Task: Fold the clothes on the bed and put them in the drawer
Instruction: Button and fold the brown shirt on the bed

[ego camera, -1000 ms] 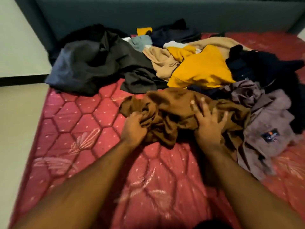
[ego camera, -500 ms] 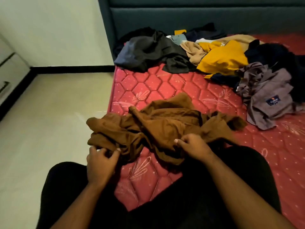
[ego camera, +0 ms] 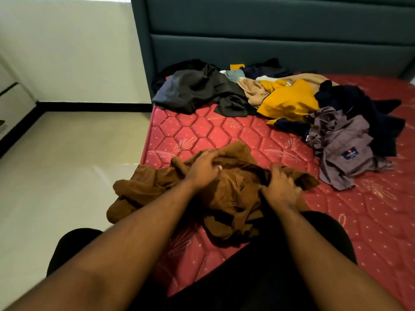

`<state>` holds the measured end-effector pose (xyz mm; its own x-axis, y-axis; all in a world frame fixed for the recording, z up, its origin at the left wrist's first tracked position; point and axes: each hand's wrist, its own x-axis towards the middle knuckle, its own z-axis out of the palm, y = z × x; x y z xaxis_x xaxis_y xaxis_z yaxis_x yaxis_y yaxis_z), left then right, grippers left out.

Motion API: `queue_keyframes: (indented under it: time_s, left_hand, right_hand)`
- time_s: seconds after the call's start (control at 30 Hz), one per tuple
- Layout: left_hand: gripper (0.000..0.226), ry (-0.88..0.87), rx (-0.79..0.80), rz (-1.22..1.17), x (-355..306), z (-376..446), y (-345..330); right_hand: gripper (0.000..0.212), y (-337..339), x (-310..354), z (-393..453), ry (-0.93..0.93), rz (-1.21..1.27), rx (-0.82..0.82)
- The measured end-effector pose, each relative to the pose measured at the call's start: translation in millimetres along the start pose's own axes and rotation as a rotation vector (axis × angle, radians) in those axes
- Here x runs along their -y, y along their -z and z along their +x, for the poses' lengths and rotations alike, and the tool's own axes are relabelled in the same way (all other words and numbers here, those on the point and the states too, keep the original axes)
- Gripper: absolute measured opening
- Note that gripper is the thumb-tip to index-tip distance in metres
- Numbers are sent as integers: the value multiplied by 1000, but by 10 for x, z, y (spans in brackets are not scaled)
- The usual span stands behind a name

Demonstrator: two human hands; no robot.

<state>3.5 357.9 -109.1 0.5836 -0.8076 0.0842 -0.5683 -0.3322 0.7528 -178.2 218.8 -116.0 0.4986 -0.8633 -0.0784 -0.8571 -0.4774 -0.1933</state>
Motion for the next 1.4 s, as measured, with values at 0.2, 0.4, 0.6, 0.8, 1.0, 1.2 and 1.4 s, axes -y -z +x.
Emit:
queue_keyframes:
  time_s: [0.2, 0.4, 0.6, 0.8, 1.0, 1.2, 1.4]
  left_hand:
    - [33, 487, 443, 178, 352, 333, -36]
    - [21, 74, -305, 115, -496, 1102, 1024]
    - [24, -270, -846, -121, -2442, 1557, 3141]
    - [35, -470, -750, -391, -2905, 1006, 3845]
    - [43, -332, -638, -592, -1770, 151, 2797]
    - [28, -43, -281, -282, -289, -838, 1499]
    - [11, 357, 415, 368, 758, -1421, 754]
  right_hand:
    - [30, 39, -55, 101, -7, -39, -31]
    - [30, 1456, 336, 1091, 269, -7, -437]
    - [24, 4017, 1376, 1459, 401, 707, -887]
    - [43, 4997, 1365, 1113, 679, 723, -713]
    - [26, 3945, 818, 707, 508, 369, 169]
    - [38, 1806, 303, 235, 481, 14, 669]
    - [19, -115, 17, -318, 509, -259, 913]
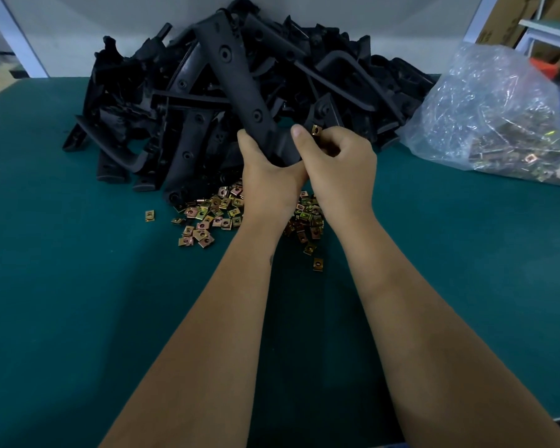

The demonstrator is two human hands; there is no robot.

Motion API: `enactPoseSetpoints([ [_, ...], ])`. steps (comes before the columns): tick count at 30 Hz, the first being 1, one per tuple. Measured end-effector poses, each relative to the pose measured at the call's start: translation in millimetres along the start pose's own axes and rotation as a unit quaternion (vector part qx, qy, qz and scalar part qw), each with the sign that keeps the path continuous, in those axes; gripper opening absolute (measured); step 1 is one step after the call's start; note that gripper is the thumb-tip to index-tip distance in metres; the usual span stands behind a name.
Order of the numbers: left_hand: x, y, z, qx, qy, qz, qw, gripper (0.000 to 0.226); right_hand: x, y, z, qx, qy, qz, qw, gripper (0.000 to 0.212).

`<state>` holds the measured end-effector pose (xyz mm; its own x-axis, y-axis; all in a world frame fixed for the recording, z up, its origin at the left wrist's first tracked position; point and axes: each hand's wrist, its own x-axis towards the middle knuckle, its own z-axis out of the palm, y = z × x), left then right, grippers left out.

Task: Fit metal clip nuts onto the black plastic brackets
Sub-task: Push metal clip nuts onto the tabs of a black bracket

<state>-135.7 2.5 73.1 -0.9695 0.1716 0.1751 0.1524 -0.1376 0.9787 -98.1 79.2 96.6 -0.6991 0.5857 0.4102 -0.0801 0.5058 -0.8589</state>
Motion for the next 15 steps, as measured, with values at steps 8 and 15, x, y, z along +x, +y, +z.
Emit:
enactPoseSetpoints([
  [8,-0.7,0.2,2.4,0.011,-0.01,-0.013,1.0,0.106,-0.8,3.0,0.0,-0.024,0.038,-0.062,0.997,0.049],
  [15,2.8,0.0,-3.0,0.002,0.006,-0.022,1.0,0.064,-2.7,2.9,0.8,0.04,-0.027,-0.049,0.998,0.021],
])
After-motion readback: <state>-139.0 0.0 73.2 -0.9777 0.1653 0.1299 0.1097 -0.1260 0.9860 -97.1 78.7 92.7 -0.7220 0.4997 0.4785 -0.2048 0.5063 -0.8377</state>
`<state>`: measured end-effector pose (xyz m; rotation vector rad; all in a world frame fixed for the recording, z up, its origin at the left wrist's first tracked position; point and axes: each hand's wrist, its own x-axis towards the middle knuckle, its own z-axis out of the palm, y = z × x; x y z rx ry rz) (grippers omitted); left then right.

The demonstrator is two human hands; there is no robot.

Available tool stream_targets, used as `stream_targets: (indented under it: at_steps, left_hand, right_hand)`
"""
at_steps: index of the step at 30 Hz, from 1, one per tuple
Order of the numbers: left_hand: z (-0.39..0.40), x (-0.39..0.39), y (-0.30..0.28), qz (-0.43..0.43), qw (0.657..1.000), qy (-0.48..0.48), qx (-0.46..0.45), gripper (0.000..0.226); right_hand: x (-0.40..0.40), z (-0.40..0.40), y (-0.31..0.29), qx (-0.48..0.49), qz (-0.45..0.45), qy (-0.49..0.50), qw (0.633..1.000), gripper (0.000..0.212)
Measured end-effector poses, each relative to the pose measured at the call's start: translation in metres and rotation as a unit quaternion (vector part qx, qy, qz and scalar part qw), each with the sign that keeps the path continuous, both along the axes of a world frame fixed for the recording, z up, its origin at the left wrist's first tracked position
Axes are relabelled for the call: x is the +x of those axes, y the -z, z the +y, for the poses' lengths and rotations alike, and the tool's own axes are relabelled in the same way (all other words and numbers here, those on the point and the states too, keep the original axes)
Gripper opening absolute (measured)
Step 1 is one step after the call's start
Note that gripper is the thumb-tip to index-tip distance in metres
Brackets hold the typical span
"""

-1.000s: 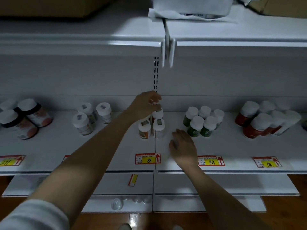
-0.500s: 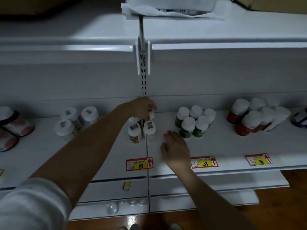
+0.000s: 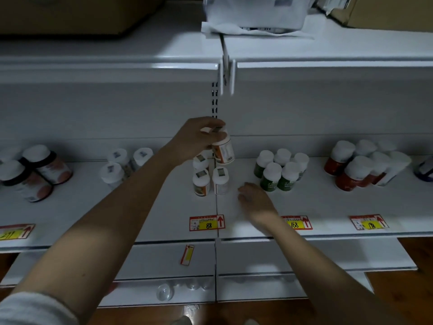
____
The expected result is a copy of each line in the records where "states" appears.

- Here x runs along their -y, y along their -z and z along their +x, for the poses' lengths and rotations alike, and the tool's own axes are relabelled in the same way (all other words and numbers here, those on the point and the states too, keep the original axes)
Axes are relabelled for the call: x is the +x of those axes, y the -z, z the +y, for the poses' lengths and rotations alike, and the tool's own axes are relabelled in the same way (all other words and numbers here, those on the point and the states too, keep the original axes)

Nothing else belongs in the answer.